A repository for the python codes to carry out the ABC-SMC model selection and parameter inference in the paper "Competitive binding of STATs to receptor phospho-Tyr motifs accounts for altered cytokine responses", published in eLife (2021). The data files required for the analysis are also included along with the results, presented in the paper.
Specifically, there are three python codes in this repository which can be used to rerun the Bayesian statistical analyses in the paper. Firstly, the code ABC_SMC_model_selection.py can be used to replicate the result of the model selection, to determine between the two hypotheses relating to the way in which receptor molecules are internalised into the cell. The other two codes, ABC_SMC_RPE1.py and ABC_SMC_TH1.py perform the ABC-SMC parameter inference algorithm and can be used to generate the posterior distributions for the parameters in the mathematical models introduced in the materials and methods, section "Mathematical models", for the RPE1 cell data and the Th-1 cell data respectively.
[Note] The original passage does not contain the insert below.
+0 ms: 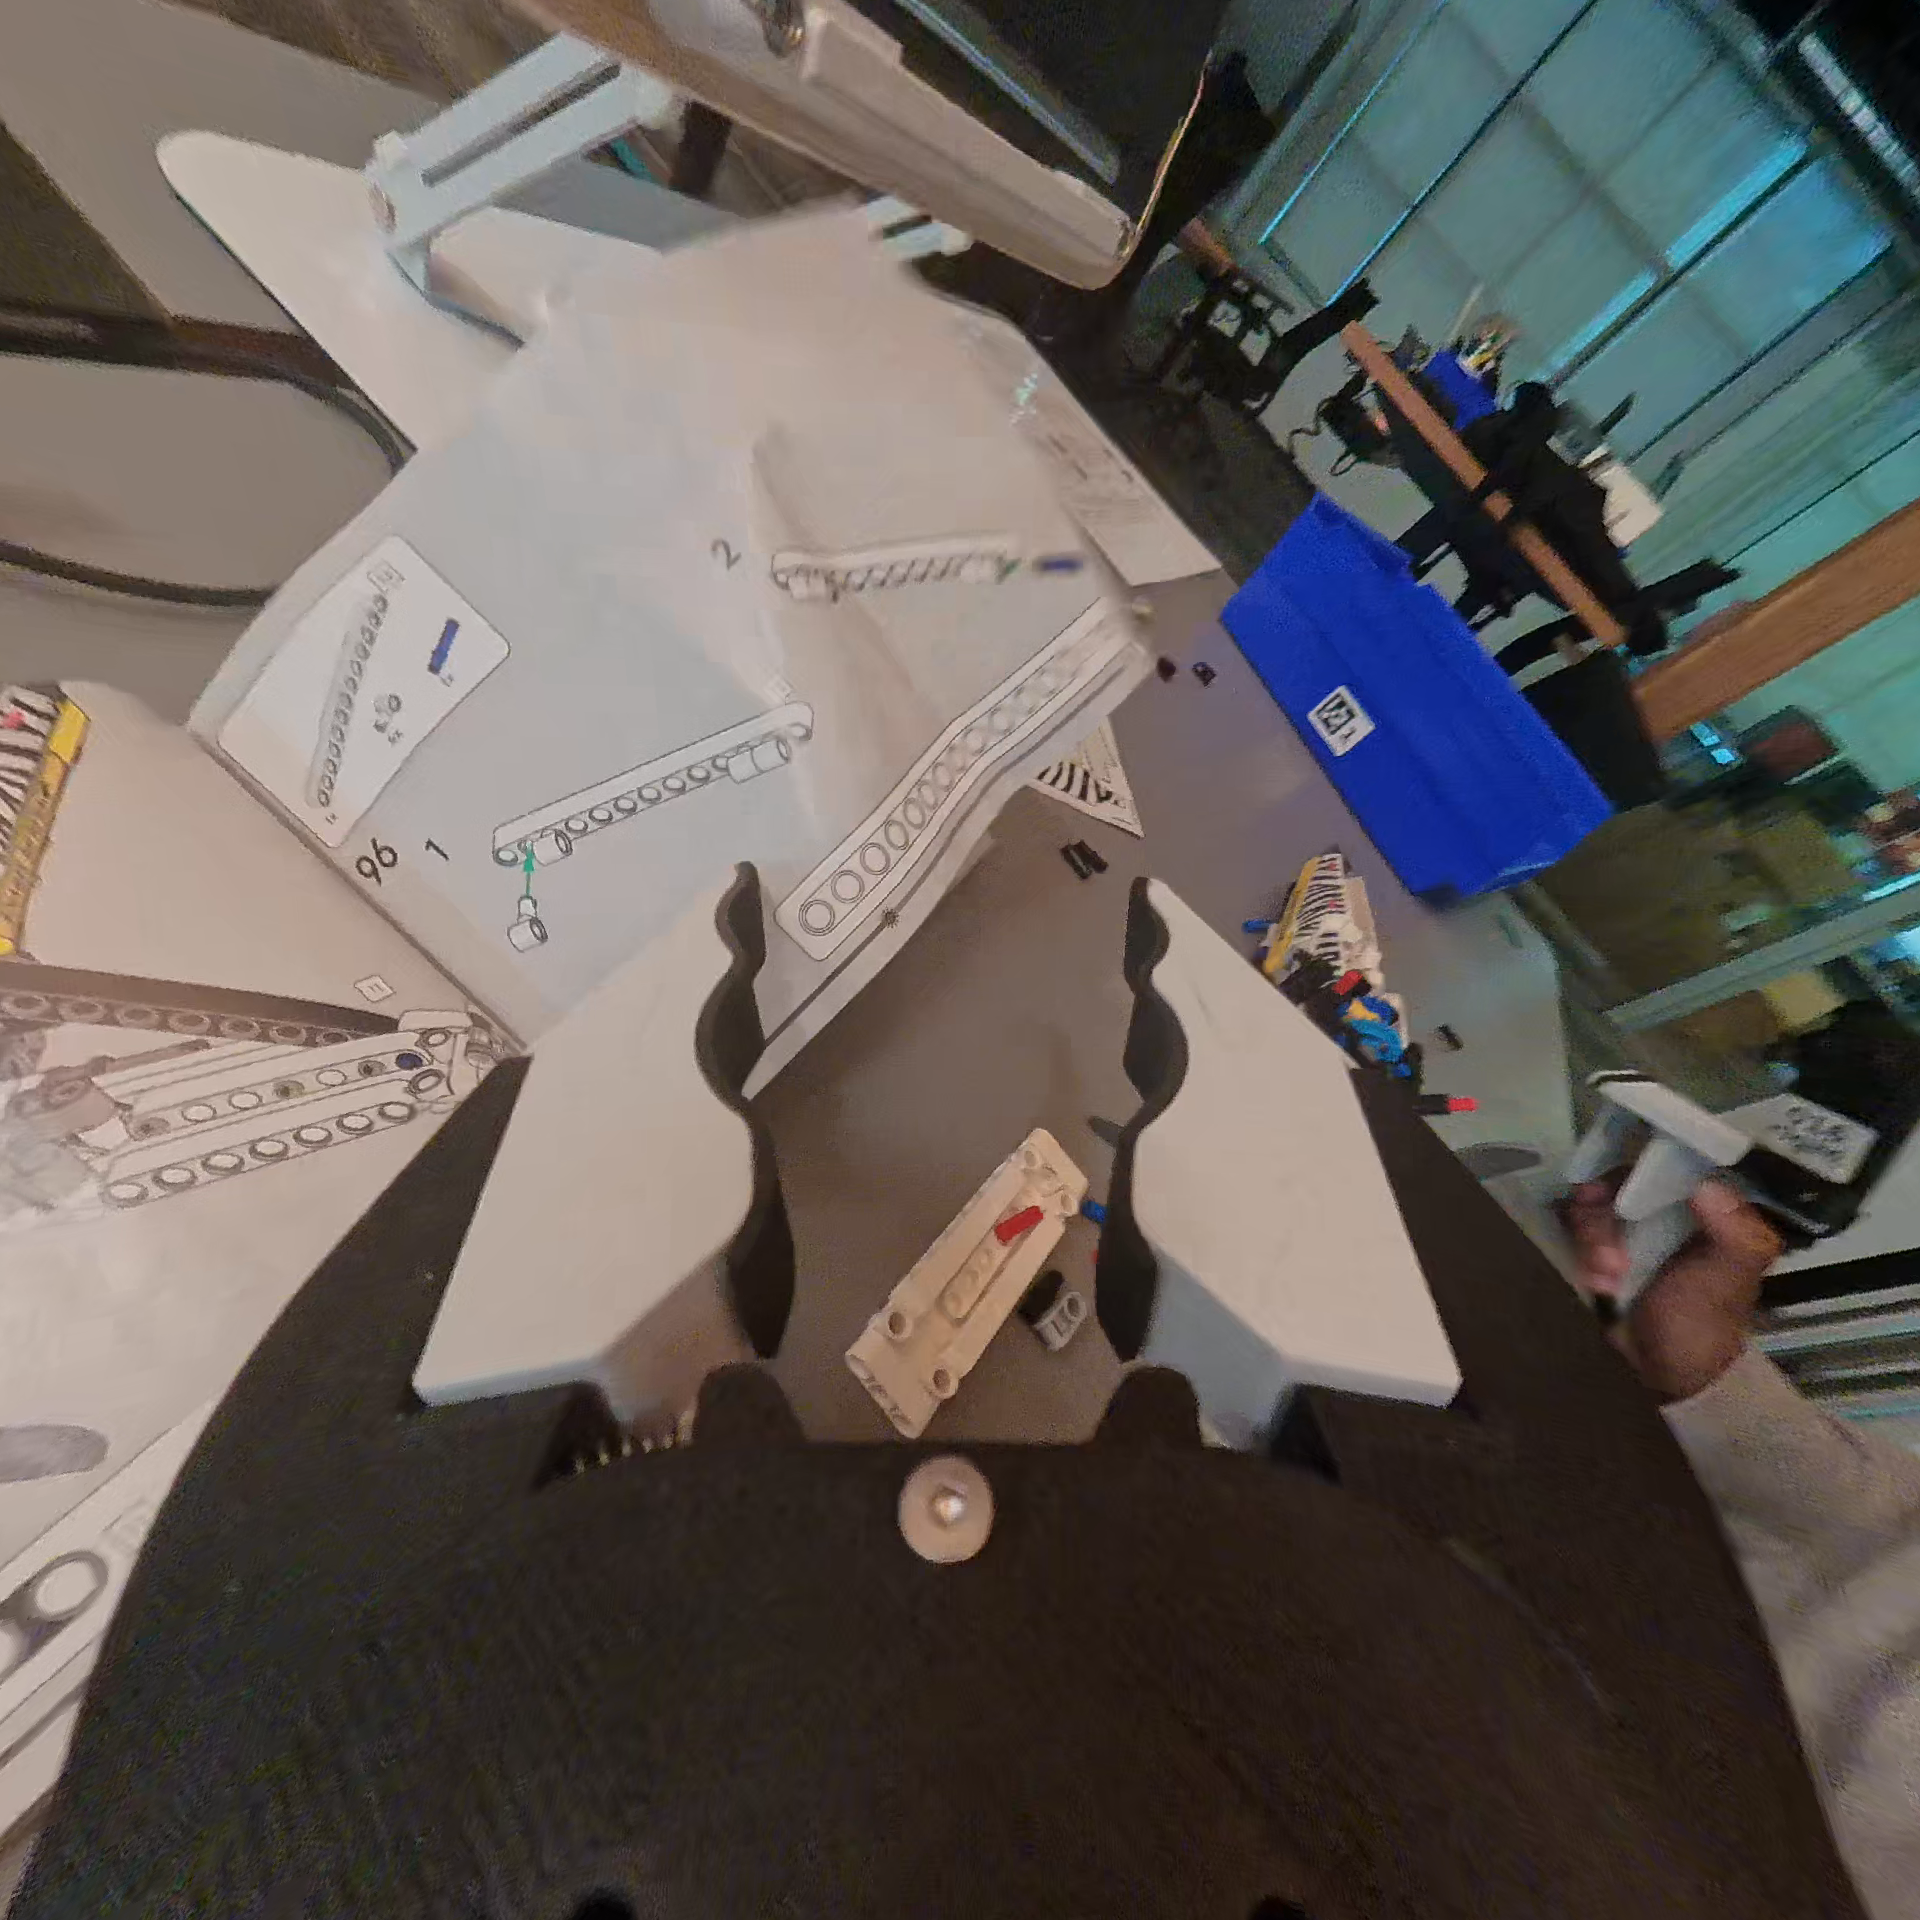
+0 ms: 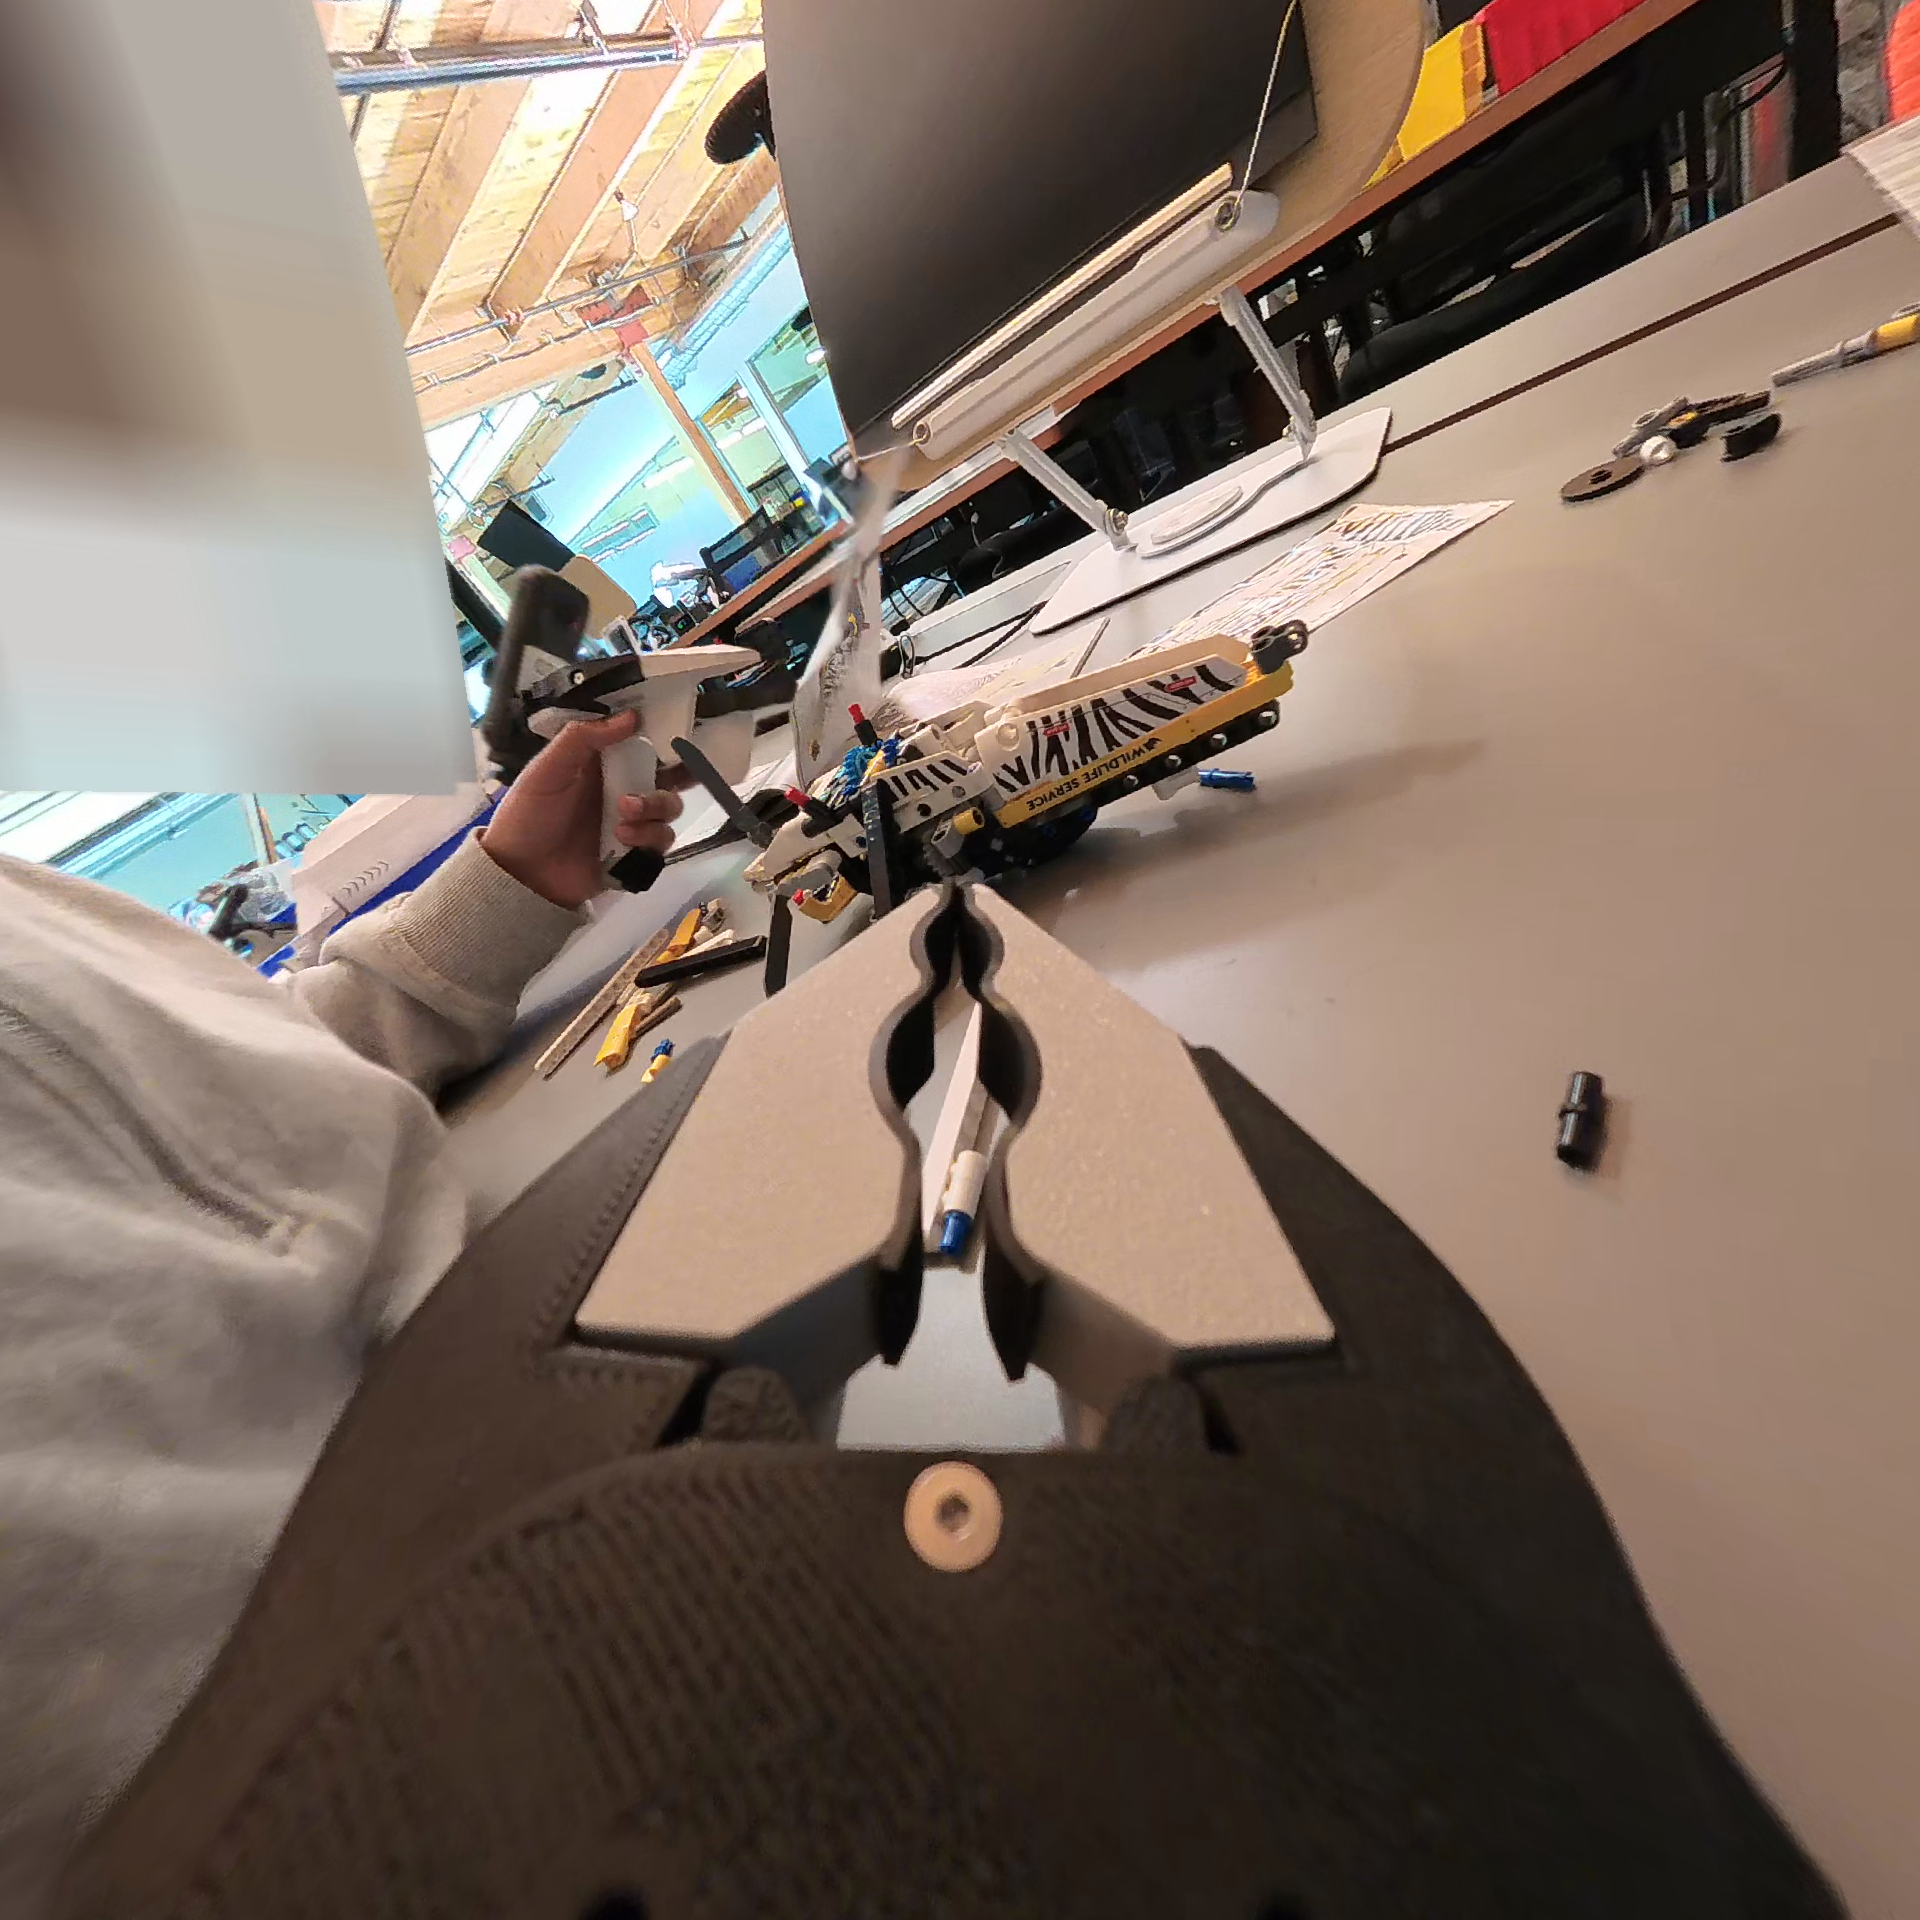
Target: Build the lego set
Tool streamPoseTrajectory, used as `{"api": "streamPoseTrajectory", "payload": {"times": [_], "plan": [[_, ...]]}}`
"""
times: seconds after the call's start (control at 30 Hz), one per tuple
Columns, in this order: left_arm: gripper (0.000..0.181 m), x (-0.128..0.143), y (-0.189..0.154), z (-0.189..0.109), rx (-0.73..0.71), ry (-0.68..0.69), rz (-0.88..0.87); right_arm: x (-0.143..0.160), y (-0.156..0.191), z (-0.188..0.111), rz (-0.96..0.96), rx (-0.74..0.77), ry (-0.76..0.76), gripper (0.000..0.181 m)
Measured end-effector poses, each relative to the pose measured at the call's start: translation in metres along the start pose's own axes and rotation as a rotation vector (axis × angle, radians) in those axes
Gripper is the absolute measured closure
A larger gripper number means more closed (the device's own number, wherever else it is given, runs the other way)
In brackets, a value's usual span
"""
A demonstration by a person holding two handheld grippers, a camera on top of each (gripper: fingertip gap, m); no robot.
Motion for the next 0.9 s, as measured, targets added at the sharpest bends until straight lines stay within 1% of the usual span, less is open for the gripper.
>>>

Details of the Bayesian model selection and parameter inference algorithms can be found in the materials and methods, section "Bayesian inference".
Also included in this repository are the normalised data files, using the normalisation defined in Equation (5) of the paper. These are the eight text files beginning IL6_ or IL27_. The results of the model selection are included for the 15 different distance measures between model and data, where "Accepted_models_iteration_14.txt" corresponds to the final iterations results, where the model and data are closest. Finally, the results of the ABC-SMC inference are also given as text files, "RPE1_posteriors.txt" and TH1_posteriors.txt", for the RPE1 and Th-1 cell data, respectively.